On 1/11/24 08:04, Alban Hertroijs wrote:
> > In the above, I worked around the issue using a couple of
> user-defined functions in PG. That should give a reasonable idea of
> the desired functionality, but it's not an ideal solution to my problem:
> > 1). The first function has as a drawback that it changes the time
> zone for the entire transaction (not sufficiently isolated to my
> tastes), while
> > 2). The second function has the benefit that it doesn't leak the
> time zone change, but has as drawback that the time zone is now
> hardcoded into the function definition, while
> > 3).
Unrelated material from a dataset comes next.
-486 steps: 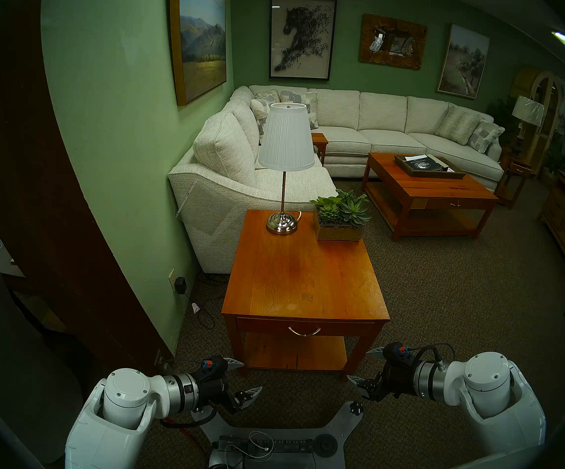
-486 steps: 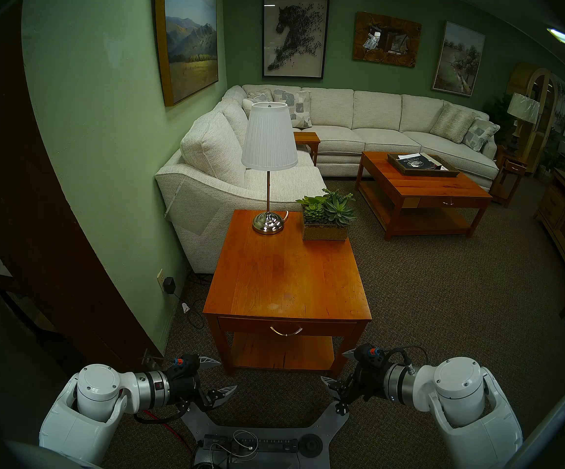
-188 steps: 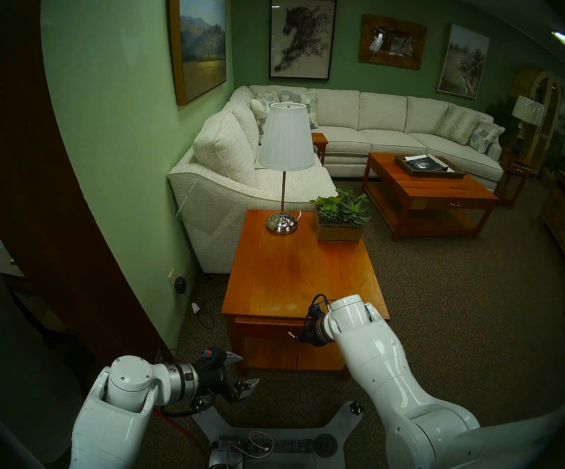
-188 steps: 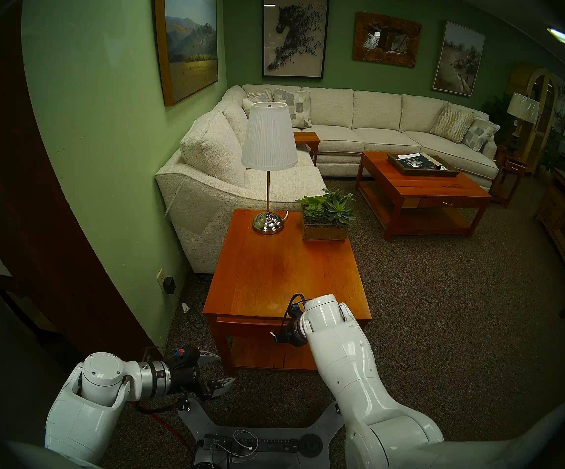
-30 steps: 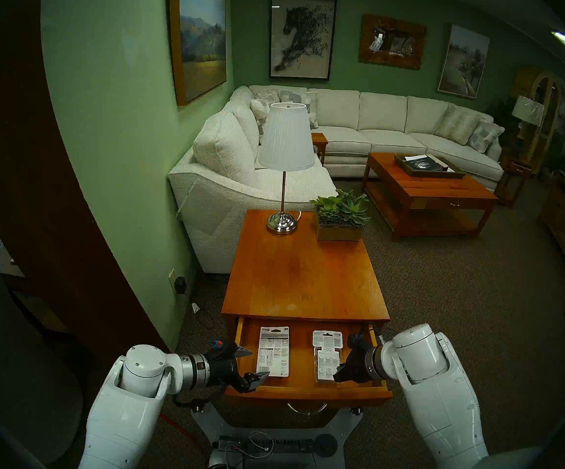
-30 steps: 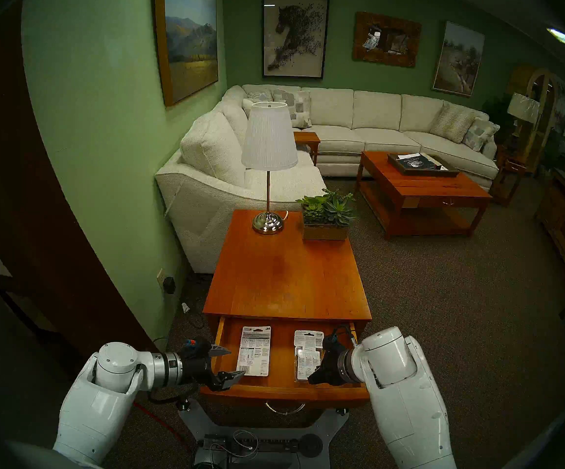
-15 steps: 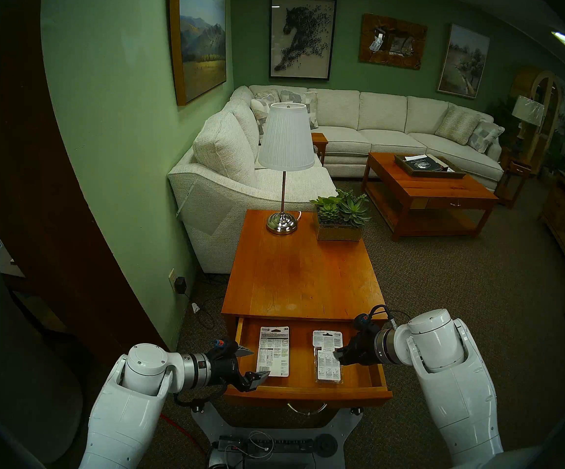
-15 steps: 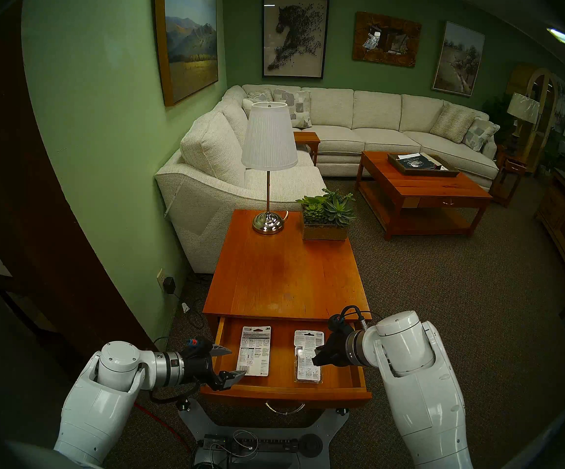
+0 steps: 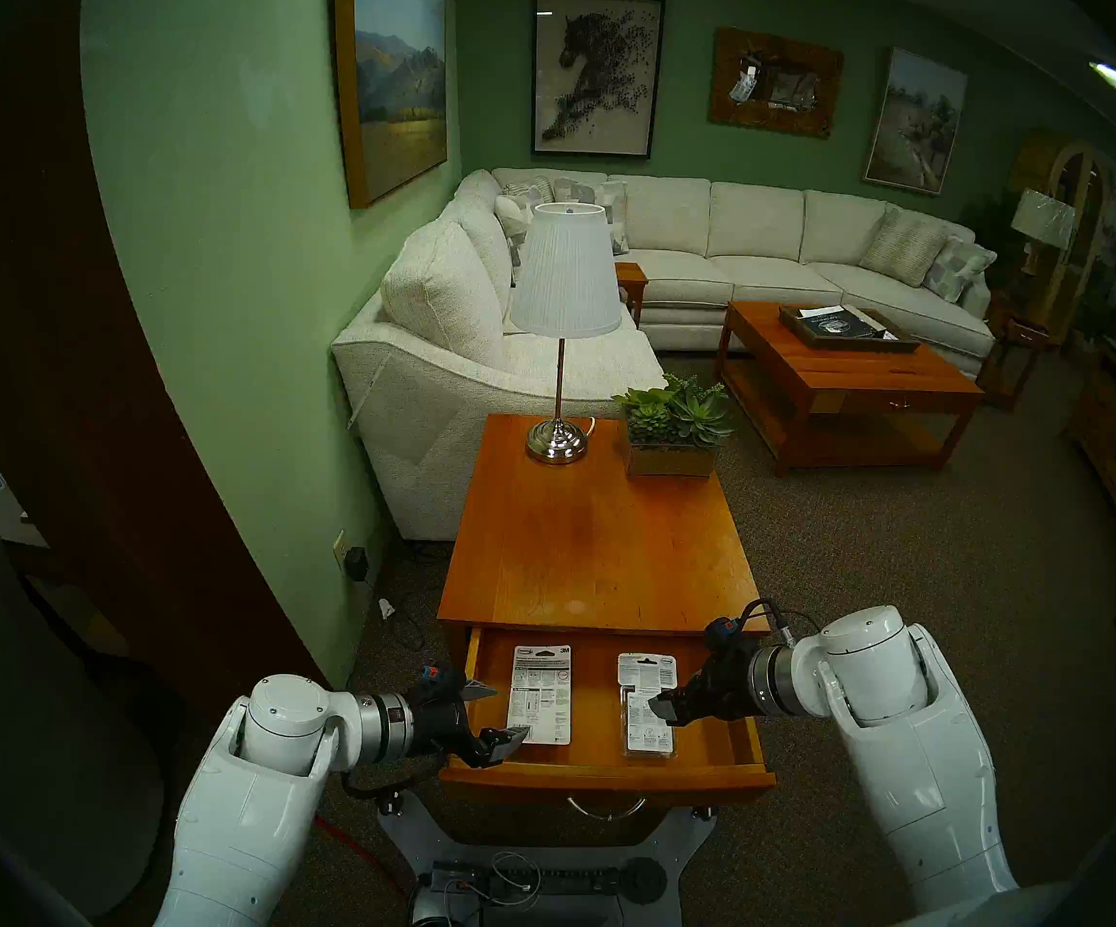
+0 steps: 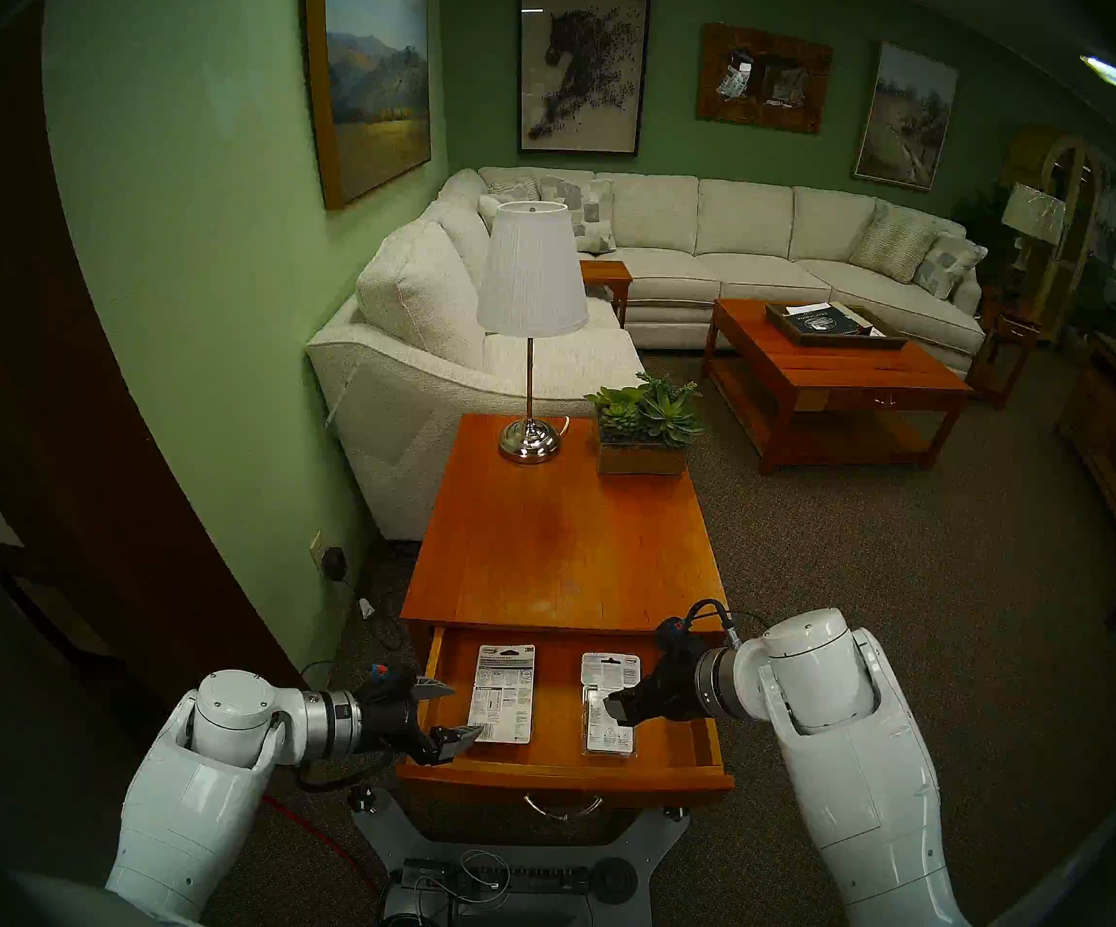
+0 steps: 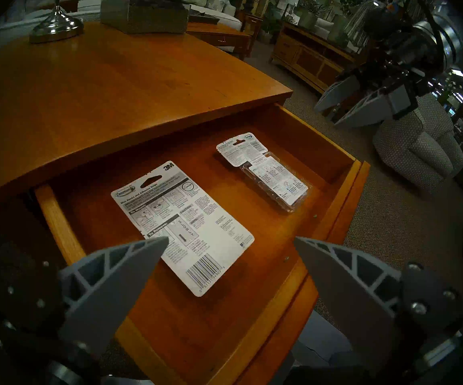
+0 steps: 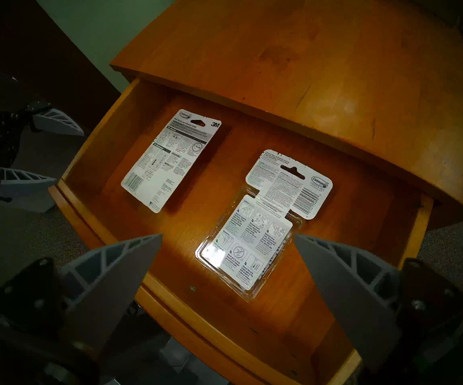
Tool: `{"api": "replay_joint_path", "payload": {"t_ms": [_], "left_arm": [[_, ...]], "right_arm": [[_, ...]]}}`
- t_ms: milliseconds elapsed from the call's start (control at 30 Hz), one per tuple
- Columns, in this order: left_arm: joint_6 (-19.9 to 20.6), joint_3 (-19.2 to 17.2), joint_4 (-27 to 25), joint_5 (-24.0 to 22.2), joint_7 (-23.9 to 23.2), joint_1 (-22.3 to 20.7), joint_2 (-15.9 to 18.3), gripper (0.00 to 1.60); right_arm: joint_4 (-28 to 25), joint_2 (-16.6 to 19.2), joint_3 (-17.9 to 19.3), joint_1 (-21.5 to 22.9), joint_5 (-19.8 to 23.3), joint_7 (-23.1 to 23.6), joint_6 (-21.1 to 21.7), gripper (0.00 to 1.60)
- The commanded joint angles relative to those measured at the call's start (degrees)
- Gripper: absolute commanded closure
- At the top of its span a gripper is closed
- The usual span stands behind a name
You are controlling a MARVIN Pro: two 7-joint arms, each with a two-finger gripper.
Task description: Open the drawer, take out the contents and close the drawer
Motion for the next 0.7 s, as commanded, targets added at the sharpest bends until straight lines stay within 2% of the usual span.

Both functions need to be created in the caching database
> before we can use them, while we have several environments where
> they would apply (DEV, pre-PROD, PROD).
>
> Would a function that dispatches its calls to a suitable array of
> hard-coded functions based on an IN parameter help any ?
>
> Karsten
>
> Well, probably, but we don't have many time zones that are relevant to
> us. For that, the current functions would be sufficient.
>
> The drawback, as mentioned, being that we need to maintain those
> functions in each deployment, which is a bit of a hassle (albeit a minor
> one) because we need to customise both the TDV side and the PostgreSQL
> side in that case. Our preferred solution would be to just add a few
> entries to the TDV database-specific capabilities file (as described in
> my initial message)
Are you referring to?:
"It currently have this:
ToDatetimeOffsetNL(~any) : ciscache.ToDatetimeOffsetNL($1)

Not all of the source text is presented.